--- What you need to do ---
Using the records below, repeat exactly the lines from the one holding "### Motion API" through the one holding "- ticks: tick", both ends included, and no others.

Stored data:
>>
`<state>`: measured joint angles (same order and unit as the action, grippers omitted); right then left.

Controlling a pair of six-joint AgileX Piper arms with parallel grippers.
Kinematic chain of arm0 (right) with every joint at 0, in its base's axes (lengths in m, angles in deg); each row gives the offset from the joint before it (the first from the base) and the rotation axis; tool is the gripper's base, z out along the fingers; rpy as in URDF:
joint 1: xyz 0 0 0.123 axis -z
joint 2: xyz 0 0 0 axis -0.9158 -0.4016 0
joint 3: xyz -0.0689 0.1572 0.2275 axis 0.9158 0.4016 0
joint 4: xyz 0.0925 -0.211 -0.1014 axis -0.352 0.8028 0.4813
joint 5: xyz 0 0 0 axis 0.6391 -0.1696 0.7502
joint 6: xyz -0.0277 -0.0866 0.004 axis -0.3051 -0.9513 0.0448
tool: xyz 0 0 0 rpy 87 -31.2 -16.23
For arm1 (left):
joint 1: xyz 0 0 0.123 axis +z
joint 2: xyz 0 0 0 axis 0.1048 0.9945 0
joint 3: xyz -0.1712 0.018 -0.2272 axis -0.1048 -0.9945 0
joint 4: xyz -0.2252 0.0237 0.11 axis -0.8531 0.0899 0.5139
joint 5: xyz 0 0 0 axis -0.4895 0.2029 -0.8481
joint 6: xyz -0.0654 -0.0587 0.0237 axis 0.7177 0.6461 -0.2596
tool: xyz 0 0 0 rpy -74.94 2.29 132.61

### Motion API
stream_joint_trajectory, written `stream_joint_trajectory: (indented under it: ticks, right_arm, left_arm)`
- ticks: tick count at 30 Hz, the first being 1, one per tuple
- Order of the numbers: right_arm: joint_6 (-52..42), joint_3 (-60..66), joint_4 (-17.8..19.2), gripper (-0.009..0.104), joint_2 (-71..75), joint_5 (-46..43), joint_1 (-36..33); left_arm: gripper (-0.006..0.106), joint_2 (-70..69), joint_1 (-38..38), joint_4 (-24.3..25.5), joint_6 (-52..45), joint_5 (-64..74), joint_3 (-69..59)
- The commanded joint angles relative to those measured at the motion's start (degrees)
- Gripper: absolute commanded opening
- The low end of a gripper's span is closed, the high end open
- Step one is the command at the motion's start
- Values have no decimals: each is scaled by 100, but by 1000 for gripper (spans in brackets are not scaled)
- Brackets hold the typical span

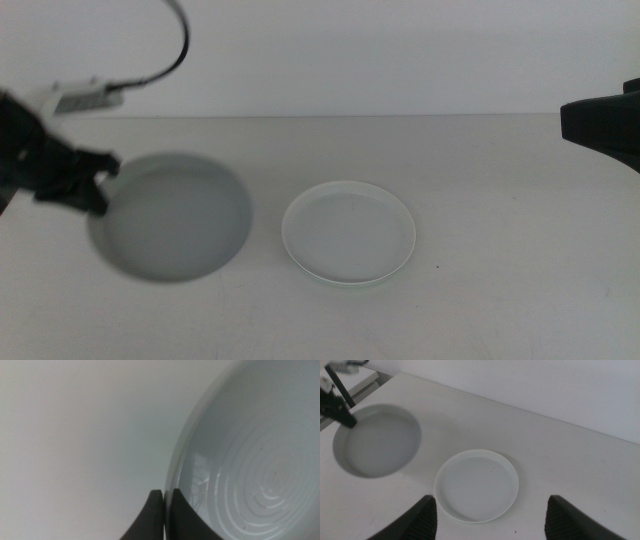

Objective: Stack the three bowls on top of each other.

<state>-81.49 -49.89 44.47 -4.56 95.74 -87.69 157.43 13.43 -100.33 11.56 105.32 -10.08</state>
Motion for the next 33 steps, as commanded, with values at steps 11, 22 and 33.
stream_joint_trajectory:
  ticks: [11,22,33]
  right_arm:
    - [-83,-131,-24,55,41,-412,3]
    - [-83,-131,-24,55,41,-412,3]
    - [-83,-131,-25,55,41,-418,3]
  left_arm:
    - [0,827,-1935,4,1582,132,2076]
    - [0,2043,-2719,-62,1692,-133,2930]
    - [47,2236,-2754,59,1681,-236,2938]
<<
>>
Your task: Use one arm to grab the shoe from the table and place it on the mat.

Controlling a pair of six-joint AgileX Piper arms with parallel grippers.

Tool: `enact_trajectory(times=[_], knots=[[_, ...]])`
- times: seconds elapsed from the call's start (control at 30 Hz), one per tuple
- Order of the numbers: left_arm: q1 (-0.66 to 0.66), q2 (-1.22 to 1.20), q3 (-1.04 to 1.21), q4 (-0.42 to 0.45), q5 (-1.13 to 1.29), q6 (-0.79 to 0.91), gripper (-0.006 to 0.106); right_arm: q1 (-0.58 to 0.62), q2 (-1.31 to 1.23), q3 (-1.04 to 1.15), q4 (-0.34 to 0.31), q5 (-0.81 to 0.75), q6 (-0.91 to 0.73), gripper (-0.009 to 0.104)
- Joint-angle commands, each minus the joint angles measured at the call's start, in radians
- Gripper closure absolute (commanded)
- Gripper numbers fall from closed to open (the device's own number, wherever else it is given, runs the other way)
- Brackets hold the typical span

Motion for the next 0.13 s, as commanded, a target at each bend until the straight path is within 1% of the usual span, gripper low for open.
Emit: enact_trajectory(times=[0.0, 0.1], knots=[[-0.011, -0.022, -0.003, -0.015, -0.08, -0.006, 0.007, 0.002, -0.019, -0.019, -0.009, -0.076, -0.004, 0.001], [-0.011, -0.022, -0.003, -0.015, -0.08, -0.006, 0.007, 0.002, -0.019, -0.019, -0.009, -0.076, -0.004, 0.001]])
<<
--- Answer area ---
### Motion API
stream_joint_trajectory, written `stream_joint_trajectory: (indented under it: ticks, right_arm, left_arm)`
- ticks: tick count at 30 Hz, the first being 1, one per tuple

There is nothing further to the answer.